— What is needed —
Filter the records down to the lines that hold the word "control", and copy each of those lines.

━━ Input records

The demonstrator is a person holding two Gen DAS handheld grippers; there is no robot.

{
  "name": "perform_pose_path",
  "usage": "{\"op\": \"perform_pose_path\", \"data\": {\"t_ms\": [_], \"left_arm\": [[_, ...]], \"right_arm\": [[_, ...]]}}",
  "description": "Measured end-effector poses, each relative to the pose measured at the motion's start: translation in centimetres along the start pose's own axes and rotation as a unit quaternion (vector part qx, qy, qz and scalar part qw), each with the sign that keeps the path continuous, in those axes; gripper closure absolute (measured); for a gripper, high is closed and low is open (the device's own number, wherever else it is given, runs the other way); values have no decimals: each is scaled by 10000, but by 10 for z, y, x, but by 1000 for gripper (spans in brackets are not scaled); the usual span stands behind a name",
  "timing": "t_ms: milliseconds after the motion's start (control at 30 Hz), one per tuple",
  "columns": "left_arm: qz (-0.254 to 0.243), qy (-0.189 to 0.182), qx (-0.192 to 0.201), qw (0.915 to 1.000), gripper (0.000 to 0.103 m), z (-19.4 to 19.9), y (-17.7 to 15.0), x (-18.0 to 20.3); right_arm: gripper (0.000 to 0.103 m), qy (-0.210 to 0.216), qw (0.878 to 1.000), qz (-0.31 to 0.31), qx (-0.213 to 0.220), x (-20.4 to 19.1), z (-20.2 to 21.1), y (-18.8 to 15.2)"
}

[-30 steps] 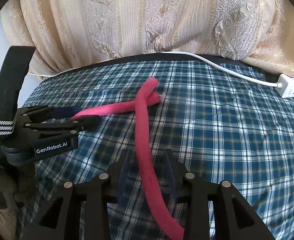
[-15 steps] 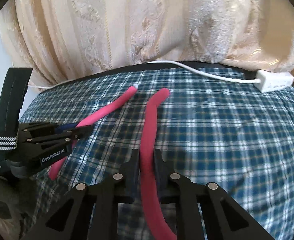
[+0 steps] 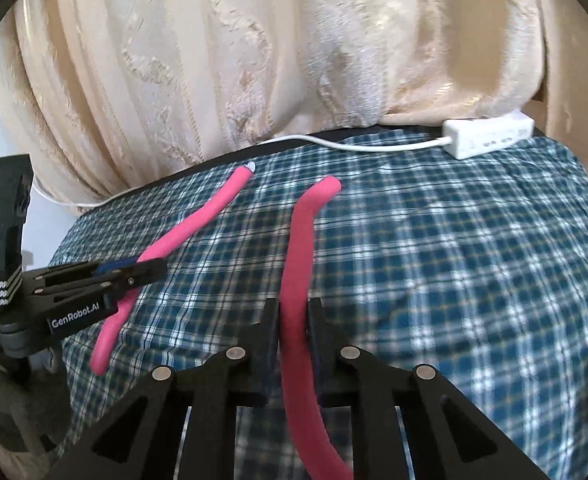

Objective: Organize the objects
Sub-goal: 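Carry both pink foam rods in both tools over the clear bowl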

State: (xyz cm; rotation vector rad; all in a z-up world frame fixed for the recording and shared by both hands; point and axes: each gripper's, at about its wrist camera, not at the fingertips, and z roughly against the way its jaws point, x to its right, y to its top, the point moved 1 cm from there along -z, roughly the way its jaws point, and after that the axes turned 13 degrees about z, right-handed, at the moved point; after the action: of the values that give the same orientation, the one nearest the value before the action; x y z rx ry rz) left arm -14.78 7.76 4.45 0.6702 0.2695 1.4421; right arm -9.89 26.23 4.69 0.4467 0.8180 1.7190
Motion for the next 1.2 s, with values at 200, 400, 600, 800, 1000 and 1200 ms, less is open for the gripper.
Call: {"op": "perform_pose_path", "data": {"t_ms": [200, 400, 600, 800, 1000, 1200], "left_arm": [[-76, -145, -7, 9999, 89, 7, -12, 30], [-199, -203, 23, 9996, 89, 13, -18, 60], [-418, -172, 119, 9989, 89, 16, -25, 91], [-601, -275, 79, 9978, 89, 15, -32, 119], [-817, -371, 28, 9960, 89, 11, -40, 149], [-1058, -466, 32, 9933, 89, 11, -45, 180]], "right_arm": [[88, -115, 9996, -222, 138, 20, 26, -16], [88, -197, 9984, -436, 292, 42, 50, -28], [88, -321, 9965, -652, 418, 64, 71, -39], [88, -525, 9931, -900, 545, 90, 96, -53], [88, -727, 9891, -1104, 655, 114, 118, -64], [88, -924, 9852, -1237, 751, 134, 138, -78]]}}
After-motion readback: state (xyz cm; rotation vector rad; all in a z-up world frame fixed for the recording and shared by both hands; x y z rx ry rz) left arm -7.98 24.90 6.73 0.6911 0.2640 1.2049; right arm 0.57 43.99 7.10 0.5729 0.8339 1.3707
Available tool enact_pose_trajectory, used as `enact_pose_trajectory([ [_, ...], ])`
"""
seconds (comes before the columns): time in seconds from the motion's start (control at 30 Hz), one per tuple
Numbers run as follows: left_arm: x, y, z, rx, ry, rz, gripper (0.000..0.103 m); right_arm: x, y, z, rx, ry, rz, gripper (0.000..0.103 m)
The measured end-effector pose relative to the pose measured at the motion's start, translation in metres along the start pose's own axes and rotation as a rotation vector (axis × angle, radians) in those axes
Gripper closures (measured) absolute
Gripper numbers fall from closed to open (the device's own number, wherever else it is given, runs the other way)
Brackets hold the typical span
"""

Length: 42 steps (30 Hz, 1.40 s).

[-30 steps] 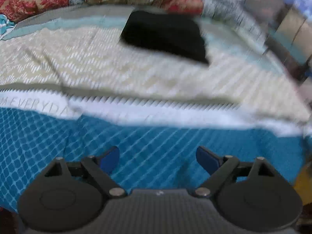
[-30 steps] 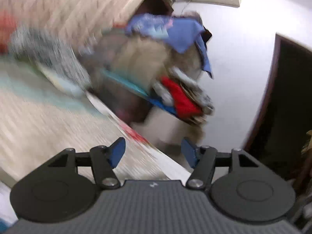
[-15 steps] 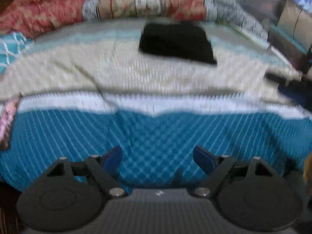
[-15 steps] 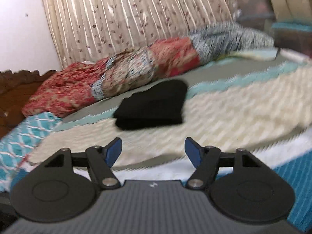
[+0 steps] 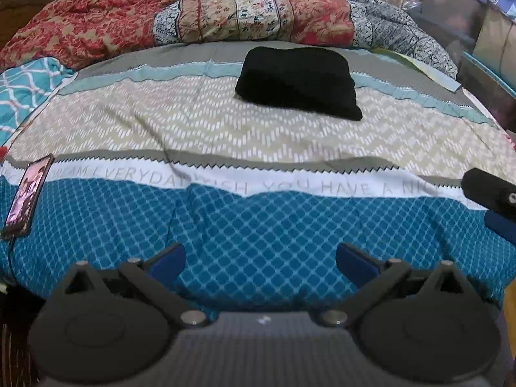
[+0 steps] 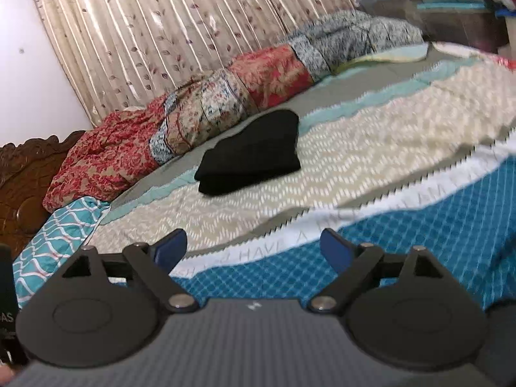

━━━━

— Solution to the exercise —
  "timing": "t_ms: milliseconds after the motion's start (control at 30 Hz), one per tuple",
seconds (comes before the columns): time in seconds from the motion's start (control at 30 Hz), one per tuple

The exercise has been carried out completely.